◆ Exercise objective
Your answer must be a word-for-word copy of the data.

╭─ Collected data

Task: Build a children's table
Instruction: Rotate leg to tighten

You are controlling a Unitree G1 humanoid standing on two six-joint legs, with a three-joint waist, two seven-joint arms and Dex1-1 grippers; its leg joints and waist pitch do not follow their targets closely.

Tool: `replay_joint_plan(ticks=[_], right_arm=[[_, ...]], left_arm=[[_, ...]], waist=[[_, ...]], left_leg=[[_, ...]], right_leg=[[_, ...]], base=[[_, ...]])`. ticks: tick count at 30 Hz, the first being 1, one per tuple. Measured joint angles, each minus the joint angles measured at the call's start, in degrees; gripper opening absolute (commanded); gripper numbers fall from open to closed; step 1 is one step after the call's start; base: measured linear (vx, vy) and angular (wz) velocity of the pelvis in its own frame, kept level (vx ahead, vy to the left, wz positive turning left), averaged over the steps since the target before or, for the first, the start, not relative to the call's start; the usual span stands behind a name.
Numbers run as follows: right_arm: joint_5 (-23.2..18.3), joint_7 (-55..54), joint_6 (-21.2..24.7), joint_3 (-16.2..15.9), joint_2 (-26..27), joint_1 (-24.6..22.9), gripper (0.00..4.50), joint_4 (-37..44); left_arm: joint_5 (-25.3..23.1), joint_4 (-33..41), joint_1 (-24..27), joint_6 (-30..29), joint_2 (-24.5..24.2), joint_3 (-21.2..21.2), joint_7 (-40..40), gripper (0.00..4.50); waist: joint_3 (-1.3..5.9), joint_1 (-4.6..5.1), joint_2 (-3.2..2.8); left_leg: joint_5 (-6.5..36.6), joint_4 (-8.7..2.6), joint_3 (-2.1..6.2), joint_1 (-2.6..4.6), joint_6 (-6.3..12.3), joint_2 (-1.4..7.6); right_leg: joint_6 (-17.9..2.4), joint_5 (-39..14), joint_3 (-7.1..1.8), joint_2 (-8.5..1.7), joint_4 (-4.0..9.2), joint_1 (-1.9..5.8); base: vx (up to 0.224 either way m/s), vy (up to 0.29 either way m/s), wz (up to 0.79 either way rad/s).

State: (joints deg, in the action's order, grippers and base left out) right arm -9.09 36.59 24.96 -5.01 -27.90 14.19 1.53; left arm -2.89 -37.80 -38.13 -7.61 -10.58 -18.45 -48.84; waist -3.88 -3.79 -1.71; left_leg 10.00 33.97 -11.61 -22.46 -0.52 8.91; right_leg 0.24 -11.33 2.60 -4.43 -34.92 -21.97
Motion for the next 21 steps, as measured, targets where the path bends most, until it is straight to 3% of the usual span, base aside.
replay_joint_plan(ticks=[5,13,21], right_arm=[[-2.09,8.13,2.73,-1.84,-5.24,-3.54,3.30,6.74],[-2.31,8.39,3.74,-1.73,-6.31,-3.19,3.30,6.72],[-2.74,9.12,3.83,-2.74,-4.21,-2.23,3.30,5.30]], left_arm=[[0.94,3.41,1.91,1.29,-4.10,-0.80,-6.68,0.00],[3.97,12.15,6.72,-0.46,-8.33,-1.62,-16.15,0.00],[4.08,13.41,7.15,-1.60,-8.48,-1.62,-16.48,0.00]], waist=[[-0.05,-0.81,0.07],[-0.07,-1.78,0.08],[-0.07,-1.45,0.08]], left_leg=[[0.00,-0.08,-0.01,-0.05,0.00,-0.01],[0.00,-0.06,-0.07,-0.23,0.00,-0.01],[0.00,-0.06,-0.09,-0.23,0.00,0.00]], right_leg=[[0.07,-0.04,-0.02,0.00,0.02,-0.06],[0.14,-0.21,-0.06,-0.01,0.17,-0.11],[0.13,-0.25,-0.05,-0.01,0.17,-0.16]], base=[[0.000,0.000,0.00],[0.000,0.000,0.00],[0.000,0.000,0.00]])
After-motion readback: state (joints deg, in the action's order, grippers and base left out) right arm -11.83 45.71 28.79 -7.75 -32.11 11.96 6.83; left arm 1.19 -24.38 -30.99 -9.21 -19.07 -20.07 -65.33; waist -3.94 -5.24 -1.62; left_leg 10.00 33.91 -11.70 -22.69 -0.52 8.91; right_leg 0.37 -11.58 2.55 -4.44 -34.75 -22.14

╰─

◆ Reply
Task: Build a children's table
Instruction: Rotate leg to tighten

You are controlling a Unitree G1 humanoid standing on two six-joint legs, with a three-joint waist, two seven-joint arms and Dex1-1 grippers; its leg joints and waist pitch do not follow their targets closely.

Tool: `replay_joint_plan(ticks=[_], right_arm=[[_, ...]], left_arm=[[_, ...]], waist=[[_, ...]], left_leg=[[_, ...]], right_leg=[[_, ...]], base=[[_, ...]])`. ticks: tick count at 30 Hz, the first being 1, one per tuple. Measured joint angles, each minus the joint angles measured at the call's start, in degrees; gripper opening absolute (commanded); gripper numbers fall from open to closed; step 1 is one step after the call's start; base: measured linear (vx, vy) and angular (wz) velocity of the pelvis in its own frame, kept level (vx ahead, vy to the left, wz positive turning left), averaged over the steps since the target before or, for the first, the start, not relative to the call's start; the usual span stands behind a name.
Numbers run as follows: right_arm: joint_5 (-23.2..18.3), joint_7 (-55..54), joint_6 (-21.2..24.7), joint_3 (-16.2..15.9), joint_2 (-26..27), joint_1 (-24.6..22.9), gripper (0.00..4.50), joint_4 (-37..44); left_arm: joint_5 (-25.3..23.1), joint_4 (-33..41), joint_1 (-24..27), joint_6 (-30..29), joint_2 (-24.5..24.2), joint_3 (-21.2..21.2), joint_7 (-40..40), gripper (0.00..4.50); waist: joint_3 (-1.3..5.9), joint_1 (-4.6..5.1), joint_2 (-3.2..2.8); left_leg: joint_5 (-6.5..36.6), joint_4 (-8.7..2.6), joint_3 (-2.1..6.2), joint_1 (-2.6..4.6), joint_6 (-6.3..12.3), joint_2 (-1.4..7.6); right_leg: joint_6 (-17.9..2.4), joint_5 (-39..14), joint_3 (-7.1..1.8), joint_2 (-8.5..1.7), joint_4 (-4.0..9.2), joint_1 (-1.9..5.8); base: vx (up to 0.224 either way m/s), vy (up to 0.29 either way m/s), wz (up to 0.79 either way rad/s).

State: (joints deg, in the action's order, grippers and base left out) right arm -9.09 36.59 24.96 -5.01 -27.90 14.19 1.53; left arm -2.89 -37.80 -38.13 -7.61 -10.58 -18.45 -48.84; waist -3.88 -3.79 -1.71; left_leg 10.00 33.97 -11.61 -22.46 -0.52 8.91; right_leg 0.24 -11.33 2.60 -4.43 -34.92 -21.97
Motion for the next 21 steps, as measured, targets where the path bends most, until it is straight to 3% of the usual span, base aside.
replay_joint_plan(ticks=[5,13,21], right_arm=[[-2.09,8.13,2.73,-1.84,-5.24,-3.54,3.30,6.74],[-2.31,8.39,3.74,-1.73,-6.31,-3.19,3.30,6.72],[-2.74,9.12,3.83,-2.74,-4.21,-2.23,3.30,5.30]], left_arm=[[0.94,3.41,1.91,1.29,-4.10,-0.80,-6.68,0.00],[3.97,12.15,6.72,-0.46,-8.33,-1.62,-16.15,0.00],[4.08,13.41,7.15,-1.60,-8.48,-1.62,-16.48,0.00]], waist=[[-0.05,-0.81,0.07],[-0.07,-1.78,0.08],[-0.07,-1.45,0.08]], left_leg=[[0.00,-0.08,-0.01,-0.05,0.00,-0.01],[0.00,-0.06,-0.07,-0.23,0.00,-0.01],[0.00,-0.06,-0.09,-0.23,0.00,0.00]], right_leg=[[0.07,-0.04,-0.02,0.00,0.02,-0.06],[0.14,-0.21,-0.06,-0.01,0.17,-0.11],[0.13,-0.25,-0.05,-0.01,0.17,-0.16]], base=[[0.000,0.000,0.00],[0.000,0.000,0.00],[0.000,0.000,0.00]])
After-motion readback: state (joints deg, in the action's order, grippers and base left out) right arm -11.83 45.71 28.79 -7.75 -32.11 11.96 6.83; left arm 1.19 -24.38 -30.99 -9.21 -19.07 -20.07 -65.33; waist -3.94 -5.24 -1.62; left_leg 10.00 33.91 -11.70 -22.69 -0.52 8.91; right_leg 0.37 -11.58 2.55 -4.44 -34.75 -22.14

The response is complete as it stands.